→ What is needed:
This task calls for copying each line below that contains "camera".

→ Saved data entries:
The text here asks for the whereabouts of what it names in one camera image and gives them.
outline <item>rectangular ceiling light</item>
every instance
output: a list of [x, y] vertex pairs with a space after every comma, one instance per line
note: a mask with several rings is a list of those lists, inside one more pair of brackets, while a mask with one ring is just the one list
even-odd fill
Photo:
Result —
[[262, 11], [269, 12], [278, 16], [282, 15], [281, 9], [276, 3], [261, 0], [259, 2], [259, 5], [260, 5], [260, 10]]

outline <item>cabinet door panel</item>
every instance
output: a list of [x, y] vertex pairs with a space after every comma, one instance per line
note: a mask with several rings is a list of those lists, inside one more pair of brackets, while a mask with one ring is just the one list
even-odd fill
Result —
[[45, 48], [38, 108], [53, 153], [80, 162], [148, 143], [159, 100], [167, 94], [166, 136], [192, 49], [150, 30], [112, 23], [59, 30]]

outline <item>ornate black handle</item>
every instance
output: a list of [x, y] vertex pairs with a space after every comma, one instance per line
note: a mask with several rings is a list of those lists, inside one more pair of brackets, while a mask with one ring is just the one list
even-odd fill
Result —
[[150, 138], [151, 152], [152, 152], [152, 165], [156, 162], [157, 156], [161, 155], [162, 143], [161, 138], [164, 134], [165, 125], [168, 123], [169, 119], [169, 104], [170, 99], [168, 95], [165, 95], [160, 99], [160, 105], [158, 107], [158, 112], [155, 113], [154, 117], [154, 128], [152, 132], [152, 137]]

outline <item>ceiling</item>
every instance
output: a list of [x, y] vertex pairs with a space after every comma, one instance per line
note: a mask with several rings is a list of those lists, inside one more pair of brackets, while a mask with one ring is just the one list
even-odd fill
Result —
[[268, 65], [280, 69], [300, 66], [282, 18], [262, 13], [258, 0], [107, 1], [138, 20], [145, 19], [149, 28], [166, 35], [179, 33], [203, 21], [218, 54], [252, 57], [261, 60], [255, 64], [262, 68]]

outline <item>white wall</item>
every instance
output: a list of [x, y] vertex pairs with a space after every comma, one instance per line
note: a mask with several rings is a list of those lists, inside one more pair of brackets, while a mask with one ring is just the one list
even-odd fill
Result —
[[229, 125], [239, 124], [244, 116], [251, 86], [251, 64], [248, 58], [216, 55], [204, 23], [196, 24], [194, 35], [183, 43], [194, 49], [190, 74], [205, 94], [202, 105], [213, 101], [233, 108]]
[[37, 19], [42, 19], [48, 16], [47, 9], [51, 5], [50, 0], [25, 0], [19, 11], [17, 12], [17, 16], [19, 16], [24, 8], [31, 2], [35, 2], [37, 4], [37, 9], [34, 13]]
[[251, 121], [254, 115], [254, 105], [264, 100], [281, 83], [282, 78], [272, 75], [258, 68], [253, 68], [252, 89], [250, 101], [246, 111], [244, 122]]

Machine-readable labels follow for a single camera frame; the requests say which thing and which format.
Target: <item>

==

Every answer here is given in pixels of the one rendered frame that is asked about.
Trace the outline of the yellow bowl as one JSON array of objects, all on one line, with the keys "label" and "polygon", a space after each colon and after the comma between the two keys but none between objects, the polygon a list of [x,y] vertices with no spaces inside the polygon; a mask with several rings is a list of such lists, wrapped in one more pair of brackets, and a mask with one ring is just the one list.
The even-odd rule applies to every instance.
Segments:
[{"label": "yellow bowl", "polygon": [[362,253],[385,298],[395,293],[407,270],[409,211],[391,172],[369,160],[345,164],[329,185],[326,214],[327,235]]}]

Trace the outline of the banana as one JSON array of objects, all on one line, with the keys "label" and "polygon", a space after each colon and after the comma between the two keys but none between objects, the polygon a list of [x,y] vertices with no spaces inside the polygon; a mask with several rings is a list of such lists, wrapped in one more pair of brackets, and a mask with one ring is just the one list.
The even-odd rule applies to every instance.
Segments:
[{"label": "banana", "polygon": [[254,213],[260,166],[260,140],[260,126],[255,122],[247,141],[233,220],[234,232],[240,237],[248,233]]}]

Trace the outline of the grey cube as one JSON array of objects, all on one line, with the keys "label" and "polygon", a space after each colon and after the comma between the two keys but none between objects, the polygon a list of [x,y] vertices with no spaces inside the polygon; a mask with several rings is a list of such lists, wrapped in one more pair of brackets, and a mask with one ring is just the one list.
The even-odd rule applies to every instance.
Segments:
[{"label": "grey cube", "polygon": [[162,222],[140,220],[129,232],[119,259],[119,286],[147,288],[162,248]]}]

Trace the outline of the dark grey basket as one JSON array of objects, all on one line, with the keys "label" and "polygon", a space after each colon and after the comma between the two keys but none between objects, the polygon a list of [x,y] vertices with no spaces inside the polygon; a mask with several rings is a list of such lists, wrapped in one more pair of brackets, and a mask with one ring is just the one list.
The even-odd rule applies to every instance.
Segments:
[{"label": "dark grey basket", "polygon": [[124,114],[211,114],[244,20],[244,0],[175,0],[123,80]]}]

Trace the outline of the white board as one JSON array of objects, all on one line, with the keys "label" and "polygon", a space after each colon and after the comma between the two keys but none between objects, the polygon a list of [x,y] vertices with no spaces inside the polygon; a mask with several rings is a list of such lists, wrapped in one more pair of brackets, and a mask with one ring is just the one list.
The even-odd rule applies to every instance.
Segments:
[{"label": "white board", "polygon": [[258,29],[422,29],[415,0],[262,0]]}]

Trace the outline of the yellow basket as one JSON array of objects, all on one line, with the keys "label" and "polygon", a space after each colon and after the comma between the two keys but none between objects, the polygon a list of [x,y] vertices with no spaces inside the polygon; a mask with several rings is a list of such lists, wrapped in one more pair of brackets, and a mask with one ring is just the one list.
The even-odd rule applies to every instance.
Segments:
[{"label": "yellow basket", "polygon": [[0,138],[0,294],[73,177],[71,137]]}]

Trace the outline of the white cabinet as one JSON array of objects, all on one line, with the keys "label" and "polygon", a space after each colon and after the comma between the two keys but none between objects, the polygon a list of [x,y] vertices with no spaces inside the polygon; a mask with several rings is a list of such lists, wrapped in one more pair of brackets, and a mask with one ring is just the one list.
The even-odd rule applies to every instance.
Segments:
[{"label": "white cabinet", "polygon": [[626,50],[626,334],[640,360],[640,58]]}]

→ Solved exercise:
The text here asks for the whereabouts of what it names in one camera image and gives them.
Machine-readable labels follow for a single camera frame; the requests say which thing and which format.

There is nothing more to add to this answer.